Using The Admin Portal

The Admin Portal is good to use if you don’t like PowerShell (not sure why not) or if you just don’t have access to a management/tools server to run Azure Stack PowerShell from.

  1. Open up the Admin Portal
  2. Click on More Services
  3. Click on Infrastructure backup
  4. Click on Configuration in the Infrastructure backup blade.
  5. Fill in the following fields:
    Backup Storage Location
    Confirm Password
    Encryption Key
  6. Click OK.

It will take a few minutes for the Infrastructure backup to get configured.  After a while, the configuration job should show successful.

Now time to move on to running backups.

Using PowerShell

PowerShell is pretty simple, to be honest, and a lot easier in my opinion because if you type something wrong it is fairly easier to just rerun the script with the fix then to have to fill out all the fields again like you would in the Admin Portal.

From your PowerShell session that you have had configured for the operator environment earlier run the following script with the parameters changed to match your environment.


$username = "domain\backupoadmin"
 $password = "password"
 $credential = New-Object System.Management.Automation.PSCredential($username, ($password| ConvertTo-SecureString -asPlainText -Force)) 
 $location = Get-AzsLocation
 $sharepath = "\\serverIP\AzSBackupStore\\seattle"

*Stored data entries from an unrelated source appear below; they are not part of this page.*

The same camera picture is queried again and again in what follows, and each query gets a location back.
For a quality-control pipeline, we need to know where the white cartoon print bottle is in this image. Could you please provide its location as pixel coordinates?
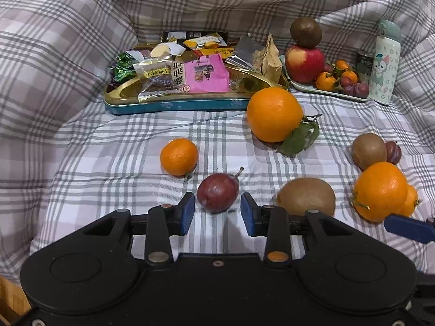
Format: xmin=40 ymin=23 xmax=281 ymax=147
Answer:
xmin=368 ymin=19 xmax=402 ymax=105

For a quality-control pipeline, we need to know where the light green fruit tray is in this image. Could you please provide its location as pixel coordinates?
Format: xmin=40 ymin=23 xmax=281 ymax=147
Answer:
xmin=279 ymin=54 xmax=373 ymax=103

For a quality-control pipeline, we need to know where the brown kiwi fruit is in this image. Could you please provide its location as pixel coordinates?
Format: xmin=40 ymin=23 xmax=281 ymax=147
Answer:
xmin=351 ymin=133 xmax=388 ymax=172
xmin=276 ymin=177 xmax=337 ymax=217
xmin=290 ymin=17 xmax=322 ymax=49

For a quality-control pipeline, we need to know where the green foil candy wrapper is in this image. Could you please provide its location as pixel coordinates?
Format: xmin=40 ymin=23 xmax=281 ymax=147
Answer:
xmin=109 ymin=52 xmax=137 ymax=83

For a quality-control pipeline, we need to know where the brown paper snack packet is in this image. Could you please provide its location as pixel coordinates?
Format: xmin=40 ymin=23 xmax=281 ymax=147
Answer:
xmin=253 ymin=33 xmax=283 ymax=84

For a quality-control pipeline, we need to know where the gold and blue snack tin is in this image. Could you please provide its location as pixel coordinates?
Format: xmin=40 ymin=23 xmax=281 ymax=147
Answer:
xmin=104 ymin=40 xmax=290 ymax=116

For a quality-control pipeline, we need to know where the red apple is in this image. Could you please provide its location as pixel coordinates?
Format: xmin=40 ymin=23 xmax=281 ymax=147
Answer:
xmin=285 ymin=45 xmax=325 ymax=86

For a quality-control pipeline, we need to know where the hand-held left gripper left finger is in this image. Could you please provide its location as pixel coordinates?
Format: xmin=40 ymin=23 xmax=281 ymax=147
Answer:
xmin=82 ymin=192 xmax=196 ymax=267

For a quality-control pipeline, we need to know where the clear packet with yellow label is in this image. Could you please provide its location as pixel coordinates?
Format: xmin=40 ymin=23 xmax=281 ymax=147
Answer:
xmin=132 ymin=59 xmax=175 ymax=102

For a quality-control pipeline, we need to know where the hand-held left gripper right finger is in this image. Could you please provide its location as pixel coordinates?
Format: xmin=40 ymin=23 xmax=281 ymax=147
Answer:
xmin=240 ymin=192 xmax=354 ymax=269

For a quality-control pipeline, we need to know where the dark glass jar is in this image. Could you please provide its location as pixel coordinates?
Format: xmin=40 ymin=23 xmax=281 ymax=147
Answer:
xmin=355 ymin=50 xmax=375 ymax=84

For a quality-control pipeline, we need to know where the grey plaid blanket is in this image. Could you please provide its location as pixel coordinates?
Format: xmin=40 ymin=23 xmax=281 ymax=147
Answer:
xmin=0 ymin=0 xmax=435 ymax=284

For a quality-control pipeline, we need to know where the white and black snack packet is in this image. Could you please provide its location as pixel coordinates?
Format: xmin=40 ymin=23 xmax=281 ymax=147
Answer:
xmin=168 ymin=60 xmax=186 ymax=89

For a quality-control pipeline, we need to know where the yellow snack packet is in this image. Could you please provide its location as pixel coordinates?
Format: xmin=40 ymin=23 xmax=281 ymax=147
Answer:
xmin=183 ymin=34 xmax=222 ymax=50

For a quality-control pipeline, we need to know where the orange snack packet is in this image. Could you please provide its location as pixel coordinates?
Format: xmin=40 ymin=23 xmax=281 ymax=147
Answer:
xmin=193 ymin=46 xmax=236 ymax=61

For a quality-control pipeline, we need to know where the white round pastry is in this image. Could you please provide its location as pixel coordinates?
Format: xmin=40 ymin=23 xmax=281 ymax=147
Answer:
xmin=150 ymin=42 xmax=186 ymax=58

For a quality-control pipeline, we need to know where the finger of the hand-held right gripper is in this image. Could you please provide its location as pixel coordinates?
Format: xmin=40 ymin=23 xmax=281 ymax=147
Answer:
xmin=384 ymin=213 xmax=435 ymax=244

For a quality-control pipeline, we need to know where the large orange with leaves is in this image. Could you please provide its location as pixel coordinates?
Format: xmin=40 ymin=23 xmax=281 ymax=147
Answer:
xmin=246 ymin=87 xmax=323 ymax=158

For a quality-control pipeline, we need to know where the pink snack packet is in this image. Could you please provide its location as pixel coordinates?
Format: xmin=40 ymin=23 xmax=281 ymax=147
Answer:
xmin=183 ymin=54 xmax=232 ymax=95

Set-AzSBackupShare -Location $location.Name -Path $sharepath -UserName $credential.UserName -Password $credential.GetNetworkCredential().password -EncryptionKey $encryptionkey

If you would like to confirm the location and username run the following PowerShell command:

Get-AzsBackupLocation | Select-Object -ExpandProperty externalStoreDefault | Select-Object -Property Path, UserName, Password | ConvertTo-Json

Now time to move on to running backups.


Backing Up Azure Stack

Now it is time to kick off your backup.  Now, currently, there is no way to schedule backups as well as kicking off manual backups from within the Admin Portal.  I am so hoping this changes soon but nothing is currently on the published roadmap for the backup resource provider.

So from a PowerShell Session that has been configured previously, you run a short and simple command.

$location = Get-AzsLocation
Start-AzSBackup -Location $location.Name

You should see this for about 15 – 20 minutes.  If using the PowerShell ISE you will see a status bar pop up but it never shows anything more than 0%.  The job will show completed or failed when done.  Sometimes it will show it was completed with Partial Succeeded status.


Once completed you can see the available backups from the Admin Portal, the last backup time, the location of the backup, and the size.  There is a Next Backup but that is always blank.  Maybe a placeholder for some improvements coming?



At this time I really don’t have any advice on how to troubleshoot failed or partial backups.  The only way right now I can think of is opening a ticket with Microsoft and grab logs for them.


Final Thoughts

Now, this blog only covered backing up the Azure Stack Infrastructure.  I didn’t go into how to recover from a catastrophic loss.  Hopefully I will never need to write a blog about that but for now, you can just read the Microsoft Documentation.  If you are recovering from a catastrophic loss, more than likely you have your OEM and Microsoft involved anyway.

My final thoughts, the backup configuration was pretty simple to configure.  However, it is one area that needs some major updates and hopefully, those updates are coming.  I am going to work on a way to automate running that PowerShell command in order to schedule backups 4 times a day without myself or an operator having to manually run it every time.  I will blog about my solution at a later day.

As for backing up the rest of your Azure Stack, you can talk to your OEM for solutions.  I know Dell EMC has a backup solution that will back up their hardware configurations and it may also extend to backing up the App services, MySQL, and SQL RP’s.  I will check on that and blog about that as well.  As for the Tenant level backups, that can be done with most anything that is supported in Azure.  A lot of vendors have solutions that will work for tenant level backups.